最もタイトルに恵まれた男? CL、EL、EURO、W杯、プレミアを獲得した唯一のFW

チェルシーでもタイトルを複数獲得したペドロ photo/Getty Images

カンテがその記録に挑んだが……

今回のEURO2020にて注目を集めていた選手の1人に、フランス代表MFエンゴロ・カンテが挙げられる。

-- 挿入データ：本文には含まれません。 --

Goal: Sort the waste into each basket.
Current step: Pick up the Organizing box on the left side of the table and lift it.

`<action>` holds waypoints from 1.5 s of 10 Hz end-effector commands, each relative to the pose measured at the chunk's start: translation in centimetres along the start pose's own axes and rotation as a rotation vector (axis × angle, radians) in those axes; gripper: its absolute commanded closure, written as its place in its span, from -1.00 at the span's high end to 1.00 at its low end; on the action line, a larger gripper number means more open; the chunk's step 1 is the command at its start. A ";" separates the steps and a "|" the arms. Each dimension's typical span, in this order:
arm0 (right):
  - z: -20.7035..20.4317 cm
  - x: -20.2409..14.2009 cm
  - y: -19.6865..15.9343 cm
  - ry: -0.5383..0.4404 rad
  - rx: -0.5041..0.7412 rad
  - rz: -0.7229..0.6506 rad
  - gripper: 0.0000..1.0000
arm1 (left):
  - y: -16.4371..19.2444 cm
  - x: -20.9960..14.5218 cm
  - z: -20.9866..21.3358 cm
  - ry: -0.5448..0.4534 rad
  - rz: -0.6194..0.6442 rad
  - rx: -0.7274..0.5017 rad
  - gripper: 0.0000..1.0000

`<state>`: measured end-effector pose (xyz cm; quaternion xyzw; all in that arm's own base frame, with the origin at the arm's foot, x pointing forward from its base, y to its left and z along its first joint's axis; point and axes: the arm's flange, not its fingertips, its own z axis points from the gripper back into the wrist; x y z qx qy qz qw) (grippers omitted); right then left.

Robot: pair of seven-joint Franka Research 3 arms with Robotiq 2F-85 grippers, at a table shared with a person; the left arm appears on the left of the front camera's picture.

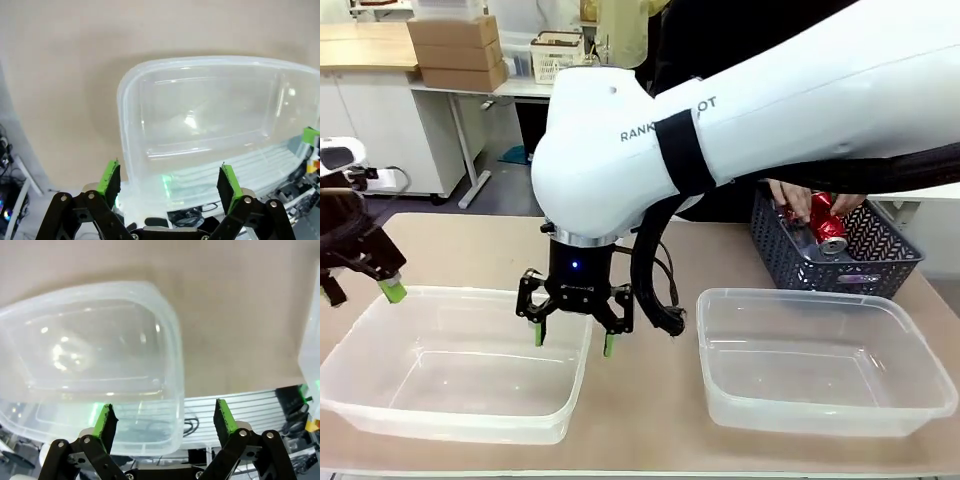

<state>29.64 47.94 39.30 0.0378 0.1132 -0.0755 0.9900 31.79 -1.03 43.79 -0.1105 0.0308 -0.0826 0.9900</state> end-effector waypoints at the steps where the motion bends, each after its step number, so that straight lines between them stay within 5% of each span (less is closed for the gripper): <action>1: -1.3 -0.1 1.1 -0.033 -0.075 -0.017 1.00 | 0.7 -1.5 -6.3 0.042 0.036 0.064 1.00; 6: -2.0 0.1 1.5 -0.032 -0.087 -0.024 1.00 | 1.2 -2.4 -9.9 0.140 0.094 0.137 1.00; 7: -2.3 0.0 1.6 -0.020 -0.109 -0.014 0.21 | 1.0 -2.5 -9.8 0.148 0.077 0.155 -0.20; 8: -2.6 0.0 1.8 -0.020 -0.103 -0.011 -0.19 | 0.8 -2.6 -9.7 0.142 0.063 0.133 -0.20; 9: -2.9 0.2 1.9 -0.012 -0.094 -0.007 -0.98 | 0.9 -2.6 -9.7 0.140 0.059 0.136 -1.00; 10: -2.9 0.3 2.0 -0.018 -0.098 -0.009 -1.00 | 0.9 -2.5 -9.8 0.142 0.053 0.132 -0.24; 11: -2.9 0.2 2.0 -0.017 -0.098 -0.005 -1.00 | 0.9 -2.5 -9.7 0.134 0.055 0.127 -1.00; 15: -2.9 0.4 1.9 -0.002 -0.120 -0.007 -1.00 | 1.0 -2.5 -9.2 0.108 0.070 0.129 -1.00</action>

ここまでカンテのキャリアは非常に豪華なものとなっており、2020-21シーズンにはチェルシーの一員としてチャンピオンズリーグ制覇を達成。すでにカンテはプレミアリーグ、2018-19シーズンにヨーロッパリーグ、フランス代表にて2018年のワールドカップを制しているため、今回のEUROを獲得すれば文句なしのキャリアになっていた。

しかし、フランスはベスト16で伏兵スイスにまさかの敗北。カンテのEURO制覇の夢は3年後の2024年大会へ持ち越されることになった。

ワールドカップ、プレミアリーグ、ヨーロッパリーグ、チャンピオンズリーグ、そしてEURO。これらを制覇するのは欧州のサッカー選手にとっては夢の1つだが、今のところこれを達成しているのは1人しかいない。

今もローマで活躍するスペイン人FWペドロ・ロドリゲスだ。

ペドロは世界を代表するスーパースターとは言えないかもしれないが、とにかくタイトルに恵まれたキャリアを送っている。バルセロナではジョゼップ・グアルディオラが築いた黄金期のチームにて点取り屋として活躍し、リーガ・エスパニョーラを5回、スペイン国王杯を3回、チャンピオンズリーグを3回、UEFAスーパー杯も3回、クラブワールドカップを2回制覇した。

驚異の勝負強さを披露していたところも印象的で、2010-11シーズンはチャンピオンズリーグ決勝のマンチェスター・ユナイテッド戦で先制点を記録。さらに2009年のクラブワールドカップでは準決勝、決勝の両方で得点を挙げており、ゴール前での勝負強さはずば抜けていた。

その勝負強さはチェルシーへ移籍してからも続き、チェルシーでもプレミアリーグ、FA杯、ヨーロッパリーグを制覇。スペイン代表の方では2010年のワールドカップ・南アフリカ大会とEURO2012制覇を経験している。

何よりチャンピオンズリーグとヨーロッパリーグの両方を制覇するのが難しく、バルセロナやレアル・マドリードのようなチャンピオンズリーグ常連クラブに所属している限りヨーロッパリーグ制覇のチャンスは訪れない。もちろんそれぞれ4年に1回しかないワールドカップとEUROの両方を制するのも極めて難しい。

それだけペドロとカンテのキャリアはレアなものとなっているわけだが、カンテの場合はEUROが不足している。そう簡単にペドロの記録に並ぶ者は出てこないはずだが、3年後にカンテはEUROを制覇できるのか。今のところペドロは現役選手の中で最もトロフィーに恵まれた選手と言っていいだろう。